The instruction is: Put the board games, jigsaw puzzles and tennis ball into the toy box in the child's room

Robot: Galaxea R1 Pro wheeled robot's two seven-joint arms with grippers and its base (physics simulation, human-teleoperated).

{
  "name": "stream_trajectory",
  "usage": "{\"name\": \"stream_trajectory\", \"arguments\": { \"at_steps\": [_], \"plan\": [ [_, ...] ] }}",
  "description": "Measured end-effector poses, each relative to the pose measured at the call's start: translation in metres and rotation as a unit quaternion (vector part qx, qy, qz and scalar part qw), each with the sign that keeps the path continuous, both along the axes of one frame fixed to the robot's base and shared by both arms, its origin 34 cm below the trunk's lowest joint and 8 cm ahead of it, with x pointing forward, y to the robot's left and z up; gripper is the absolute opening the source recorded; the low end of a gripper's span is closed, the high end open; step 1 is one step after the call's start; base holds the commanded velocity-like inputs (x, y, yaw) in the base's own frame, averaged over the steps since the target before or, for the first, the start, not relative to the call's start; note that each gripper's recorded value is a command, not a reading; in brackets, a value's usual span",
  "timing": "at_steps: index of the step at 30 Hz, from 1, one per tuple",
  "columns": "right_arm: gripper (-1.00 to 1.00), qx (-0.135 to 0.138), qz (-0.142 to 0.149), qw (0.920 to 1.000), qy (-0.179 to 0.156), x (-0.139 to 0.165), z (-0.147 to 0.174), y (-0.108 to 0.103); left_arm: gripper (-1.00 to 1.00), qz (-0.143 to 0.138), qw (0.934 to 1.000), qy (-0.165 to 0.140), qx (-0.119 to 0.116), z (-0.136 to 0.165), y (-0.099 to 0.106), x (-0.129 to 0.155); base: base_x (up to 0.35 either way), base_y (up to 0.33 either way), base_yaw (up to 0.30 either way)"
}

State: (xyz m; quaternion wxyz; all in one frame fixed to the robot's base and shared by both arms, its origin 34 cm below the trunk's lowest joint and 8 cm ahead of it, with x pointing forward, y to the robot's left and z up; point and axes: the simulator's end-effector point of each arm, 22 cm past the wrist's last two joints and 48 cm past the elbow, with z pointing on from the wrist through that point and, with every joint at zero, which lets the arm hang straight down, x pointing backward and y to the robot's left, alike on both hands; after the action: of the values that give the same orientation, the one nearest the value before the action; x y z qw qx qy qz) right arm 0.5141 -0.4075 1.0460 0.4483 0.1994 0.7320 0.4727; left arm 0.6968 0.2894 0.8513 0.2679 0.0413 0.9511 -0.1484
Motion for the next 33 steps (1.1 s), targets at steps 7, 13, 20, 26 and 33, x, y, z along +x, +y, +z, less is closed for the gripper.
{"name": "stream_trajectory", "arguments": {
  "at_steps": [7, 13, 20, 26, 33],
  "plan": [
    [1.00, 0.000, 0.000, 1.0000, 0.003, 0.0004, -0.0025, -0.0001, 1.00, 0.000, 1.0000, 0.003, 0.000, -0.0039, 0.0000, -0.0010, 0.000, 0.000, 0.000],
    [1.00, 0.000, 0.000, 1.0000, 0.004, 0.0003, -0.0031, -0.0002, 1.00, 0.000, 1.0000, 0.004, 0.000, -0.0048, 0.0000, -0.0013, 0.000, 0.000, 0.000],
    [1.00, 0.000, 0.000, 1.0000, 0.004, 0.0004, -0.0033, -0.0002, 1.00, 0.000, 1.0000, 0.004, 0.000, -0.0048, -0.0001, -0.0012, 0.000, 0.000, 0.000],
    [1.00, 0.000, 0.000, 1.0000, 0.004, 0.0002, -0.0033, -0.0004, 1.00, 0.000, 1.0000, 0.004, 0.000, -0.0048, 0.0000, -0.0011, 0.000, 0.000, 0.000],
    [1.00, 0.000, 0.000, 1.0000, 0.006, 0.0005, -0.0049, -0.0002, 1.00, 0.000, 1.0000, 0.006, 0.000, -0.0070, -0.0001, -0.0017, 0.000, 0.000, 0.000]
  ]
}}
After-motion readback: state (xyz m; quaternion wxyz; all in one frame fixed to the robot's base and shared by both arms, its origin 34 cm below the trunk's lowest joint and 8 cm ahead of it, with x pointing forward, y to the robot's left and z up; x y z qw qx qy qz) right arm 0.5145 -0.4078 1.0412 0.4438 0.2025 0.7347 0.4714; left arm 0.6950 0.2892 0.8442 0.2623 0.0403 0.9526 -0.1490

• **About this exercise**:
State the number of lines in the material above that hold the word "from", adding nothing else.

• **Task answer**:
2